## YOUR ASSIGNMENT:
Every entry below should come back unchanged, except that the pictures are dropped.

## EXERCISE DATA:
= = = =

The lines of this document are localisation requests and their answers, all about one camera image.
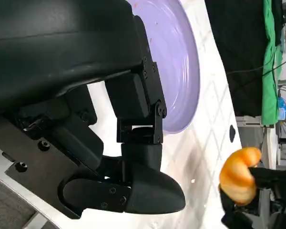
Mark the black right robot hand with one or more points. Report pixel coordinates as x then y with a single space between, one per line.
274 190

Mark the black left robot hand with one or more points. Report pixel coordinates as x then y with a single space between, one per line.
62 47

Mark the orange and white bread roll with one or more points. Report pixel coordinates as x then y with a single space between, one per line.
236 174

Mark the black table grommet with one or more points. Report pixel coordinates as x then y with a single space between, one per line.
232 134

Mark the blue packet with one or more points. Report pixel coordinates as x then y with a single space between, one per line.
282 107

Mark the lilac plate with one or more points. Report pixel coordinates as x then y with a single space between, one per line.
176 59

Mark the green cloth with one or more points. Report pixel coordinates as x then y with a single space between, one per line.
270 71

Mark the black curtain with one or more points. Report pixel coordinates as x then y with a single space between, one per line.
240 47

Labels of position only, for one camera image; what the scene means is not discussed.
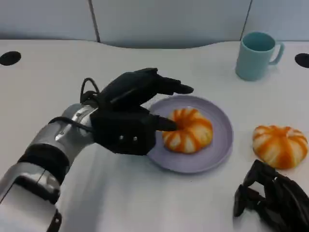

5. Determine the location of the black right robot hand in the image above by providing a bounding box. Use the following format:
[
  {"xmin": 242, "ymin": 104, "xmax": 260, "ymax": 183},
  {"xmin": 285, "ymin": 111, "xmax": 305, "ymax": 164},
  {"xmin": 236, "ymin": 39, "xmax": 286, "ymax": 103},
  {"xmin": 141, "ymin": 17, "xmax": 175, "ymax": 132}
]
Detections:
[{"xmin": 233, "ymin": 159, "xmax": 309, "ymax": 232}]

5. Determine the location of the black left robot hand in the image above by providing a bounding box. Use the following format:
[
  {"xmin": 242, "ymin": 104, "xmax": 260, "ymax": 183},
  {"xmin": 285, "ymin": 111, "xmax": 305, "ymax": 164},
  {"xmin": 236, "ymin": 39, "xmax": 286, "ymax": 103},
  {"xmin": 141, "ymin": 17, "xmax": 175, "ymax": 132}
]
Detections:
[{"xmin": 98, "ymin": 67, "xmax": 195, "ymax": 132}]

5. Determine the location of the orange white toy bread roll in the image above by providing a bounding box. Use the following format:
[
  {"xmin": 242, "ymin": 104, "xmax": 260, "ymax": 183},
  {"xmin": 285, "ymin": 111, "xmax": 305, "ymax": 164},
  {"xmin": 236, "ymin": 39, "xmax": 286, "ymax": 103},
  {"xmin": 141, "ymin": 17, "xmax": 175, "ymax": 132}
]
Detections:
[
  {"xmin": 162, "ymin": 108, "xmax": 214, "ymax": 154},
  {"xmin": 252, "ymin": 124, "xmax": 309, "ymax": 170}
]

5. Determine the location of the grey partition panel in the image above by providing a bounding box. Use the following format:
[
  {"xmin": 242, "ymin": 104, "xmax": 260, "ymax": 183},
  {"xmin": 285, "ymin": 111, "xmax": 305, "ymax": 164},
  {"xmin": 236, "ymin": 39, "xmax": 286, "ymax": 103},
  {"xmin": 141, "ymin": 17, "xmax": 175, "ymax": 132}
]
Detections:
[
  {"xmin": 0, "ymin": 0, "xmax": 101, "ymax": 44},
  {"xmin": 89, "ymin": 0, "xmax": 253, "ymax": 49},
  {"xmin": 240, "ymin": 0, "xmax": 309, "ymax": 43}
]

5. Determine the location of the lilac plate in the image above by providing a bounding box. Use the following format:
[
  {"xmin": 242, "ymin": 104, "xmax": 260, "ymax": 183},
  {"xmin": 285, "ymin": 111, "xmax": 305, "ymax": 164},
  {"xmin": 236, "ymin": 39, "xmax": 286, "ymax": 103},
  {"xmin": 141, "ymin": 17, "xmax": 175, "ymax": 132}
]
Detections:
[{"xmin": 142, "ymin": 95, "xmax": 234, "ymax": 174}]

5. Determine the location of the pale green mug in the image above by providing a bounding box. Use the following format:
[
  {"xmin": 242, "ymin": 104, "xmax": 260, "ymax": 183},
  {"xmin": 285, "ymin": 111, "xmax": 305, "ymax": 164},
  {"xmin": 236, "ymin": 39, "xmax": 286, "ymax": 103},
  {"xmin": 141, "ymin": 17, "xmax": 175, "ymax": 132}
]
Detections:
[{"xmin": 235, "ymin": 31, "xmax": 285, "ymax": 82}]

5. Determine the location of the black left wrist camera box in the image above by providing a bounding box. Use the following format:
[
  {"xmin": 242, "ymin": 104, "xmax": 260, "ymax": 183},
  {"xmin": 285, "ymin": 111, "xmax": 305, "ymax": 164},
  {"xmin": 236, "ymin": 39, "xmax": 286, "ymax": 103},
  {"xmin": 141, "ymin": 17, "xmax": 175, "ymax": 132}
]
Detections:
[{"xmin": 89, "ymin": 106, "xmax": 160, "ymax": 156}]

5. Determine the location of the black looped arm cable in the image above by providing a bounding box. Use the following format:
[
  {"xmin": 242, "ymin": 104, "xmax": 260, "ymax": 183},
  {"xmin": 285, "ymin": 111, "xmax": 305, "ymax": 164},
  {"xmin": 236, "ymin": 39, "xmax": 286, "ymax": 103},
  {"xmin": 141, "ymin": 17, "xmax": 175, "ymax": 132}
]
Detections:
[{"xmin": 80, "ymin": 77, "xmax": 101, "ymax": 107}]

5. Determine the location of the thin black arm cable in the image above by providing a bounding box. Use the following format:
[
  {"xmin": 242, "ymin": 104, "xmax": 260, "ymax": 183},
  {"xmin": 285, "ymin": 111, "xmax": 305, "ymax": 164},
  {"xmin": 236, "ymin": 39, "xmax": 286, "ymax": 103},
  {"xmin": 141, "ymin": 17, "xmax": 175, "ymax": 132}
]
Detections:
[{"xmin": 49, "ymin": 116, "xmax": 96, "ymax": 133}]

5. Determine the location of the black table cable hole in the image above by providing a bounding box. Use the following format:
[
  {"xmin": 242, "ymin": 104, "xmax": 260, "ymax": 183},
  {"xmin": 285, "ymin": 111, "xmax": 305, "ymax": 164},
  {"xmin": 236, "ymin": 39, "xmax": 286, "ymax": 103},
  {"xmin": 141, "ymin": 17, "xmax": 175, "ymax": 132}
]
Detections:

= = = =

## OUTPUT OF THE EXERCISE:
The lines of this document are localisation requests and their answers, all about one camera image.
Mark the black right robot hand with one or more points. Report pixel coordinates as x then y with a single space between, one per line.
274 190

Mark the black left robot hand with one or more points. Report pixel coordinates as x then y with a single space between, one per line.
62 47

Mark the orange and white bread roll with one or more points. Report pixel coordinates as x then y with a single space between, one per line.
236 174

Mark the black table grommet with one or more points. Report pixel coordinates as x then y with a single space between, one per line.
232 134

Mark the blue packet with one or more points. Report pixel coordinates as x then y with a single space between, one per line.
282 107

Mark the lilac plate with one or more points. Report pixel coordinates as x then y with a single space between, one per line.
176 59

Mark the green cloth with one or more points. Report pixel coordinates as x then y with a single space between, one per line.
270 71

Mark the black curtain with one or more points. Report pixel coordinates as x then y with a single space between, one per line.
240 47

Labels of position only, for one camera image; what the scene means is not discussed.

5. Determine the location of the black right robot hand in the image above by providing a bounding box. Use the following format:
[
  {"xmin": 242, "ymin": 104, "xmax": 260, "ymax": 183},
  {"xmin": 285, "ymin": 111, "xmax": 305, "ymax": 164},
  {"xmin": 236, "ymin": 39, "xmax": 286, "ymax": 103},
  {"xmin": 141, "ymin": 17, "xmax": 175, "ymax": 132}
]
Detections:
[{"xmin": 233, "ymin": 159, "xmax": 309, "ymax": 232}]

5. Determine the location of the black left robot hand in the image above by providing a bounding box. Use the following format:
[
  {"xmin": 242, "ymin": 104, "xmax": 260, "ymax": 183},
  {"xmin": 285, "ymin": 111, "xmax": 305, "ymax": 164},
  {"xmin": 236, "ymin": 39, "xmax": 286, "ymax": 103},
  {"xmin": 141, "ymin": 17, "xmax": 175, "ymax": 132}
]
Detections:
[{"xmin": 98, "ymin": 67, "xmax": 195, "ymax": 132}]

5. Determine the location of the orange white toy bread roll in the image above by providing a bounding box. Use the following format:
[
  {"xmin": 242, "ymin": 104, "xmax": 260, "ymax": 183},
  {"xmin": 285, "ymin": 111, "xmax": 305, "ymax": 164},
  {"xmin": 236, "ymin": 39, "xmax": 286, "ymax": 103},
  {"xmin": 141, "ymin": 17, "xmax": 175, "ymax": 132}
]
Detections:
[
  {"xmin": 162, "ymin": 108, "xmax": 214, "ymax": 154},
  {"xmin": 252, "ymin": 124, "xmax": 309, "ymax": 170}
]

5. Determine the location of the grey partition panel in the image above by providing a bounding box. Use the following format:
[
  {"xmin": 242, "ymin": 104, "xmax": 260, "ymax": 183},
  {"xmin": 285, "ymin": 111, "xmax": 305, "ymax": 164},
  {"xmin": 236, "ymin": 39, "xmax": 286, "ymax": 103},
  {"xmin": 141, "ymin": 17, "xmax": 175, "ymax": 132}
]
Detections:
[
  {"xmin": 0, "ymin": 0, "xmax": 101, "ymax": 44},
  {"xmin": 89, "ymin": 0, "xmax": 253, "ymax": 49},
  {"xmin": 240, "ymin": 0, "xmax": 309, "ymax": 43}
]

5. Determine the location of the lilac plate in the image above by providing a bounding box. Use the following format:
[
  {"xmin": 242, "ymin": 104, "xmax": 260, "ymax": 183},
  {"xmin": 285, "ymin": 111, "xmax": 305, "ymax": 164},
  {"xmin": 236, "ymin": 39, "xmax": 286, "ymax": 103},
  {"xmin": 141, "ymin": 17, "xmax": 175, "ymax": 132}
]
Detections:
[{"xmin": 142, "ymin": 95, "xmax": 234, "ymax": 174}]

5. Determine the location of the pale green mug in the image above by providing a bounding box. Use the following format:
[
  {"xmin": 242, "ymin": 104, "xmax": 260, "ymax": 183},
  {"xmin": 285, "ymin": 111, "xmax": 305, "ymax": 164},
  {"xmin": 236, "ymin": 39, "xmax": 286, "ymax": 103},
  {"xmin": 141, "ymin": 17, "xmax": 175, "ymax": 132}
]
Detections:
[{"xmin": 235, "ymin": 31, "xmax": 285, "ymax": 82}]

5. Determine the location of the black left wrist camera box in the image above by providing a bounding box. Use the following format:
[
  {"xmin": 242, "ymin": 104, "xmax": 260, "ymax": 183},
  {"xmin": 285, "ymin": 111, "xmax": 305, "ymax": 164},
  {"xmin": 236, "ymin": 39, "xmax": 286, "ymax": 103},
  {"xmin": 141, "ymin": 17, "xmax": 175, "ymax": 132}
]
Detections:
[{"xmin": 89, "ymin": 106, "xmax": 160, "ymax": 156}]

5. Determine the location of the black looped arm cable in the image above by providing a bounding box. Use the following format:
[
  {"xmin": 242, "ymin": 104, "xmax": 260, "ymax": 183},
  {"xmin": 285, "ymin": 111, "xmax": 305, "ymax": 164},
  {"xmin": 236, "ymin": 39, "xmax": 286, "ymax": 103},
  {"xmin": 141, "ymin": 17, "xmax": 175, "ymax": 132}
]
Detections:
[{"xmin": 80, "ymin": 77, "xmax": 101, "ymax": 107}]

5. Determine the location of the thin black arm cable in the image above by providing a bounding box. Use the following format:
[
  {"xmin": 242, "ymin": 104, "xmax": 260, "ymax": 183},
  {"xmin": 285, "ymin": 111, "xmax": 305, "ymax": 164},
  {"xmin": 236, "ymin": 39, "xmax": 286, "ymax": 103},
  {"xmin": 141, "ymin": 17, "xmax": 175, "ymax": 132}
]
Detections:
[{"xmin": 49, "ymin": 116, "xmax": 96, "ymax": 133}]

5. Determine the location of the black table cable hole in the image above by providing a bounding box. Use the following format:
[
  {"xmin": 242, "ymin": 104, "xmax": 260, "ymax": 183},
  {"xmin": 285, "ymin": 111, "xmax": 305, "ymax": 164},
  {"xmin": 236, "ymin": 39, "xmax": 286, "ymax": 103},
  {"xmin": 141, "ymin": 17, "xmax": 175, "ymax": 132}
]
Detections:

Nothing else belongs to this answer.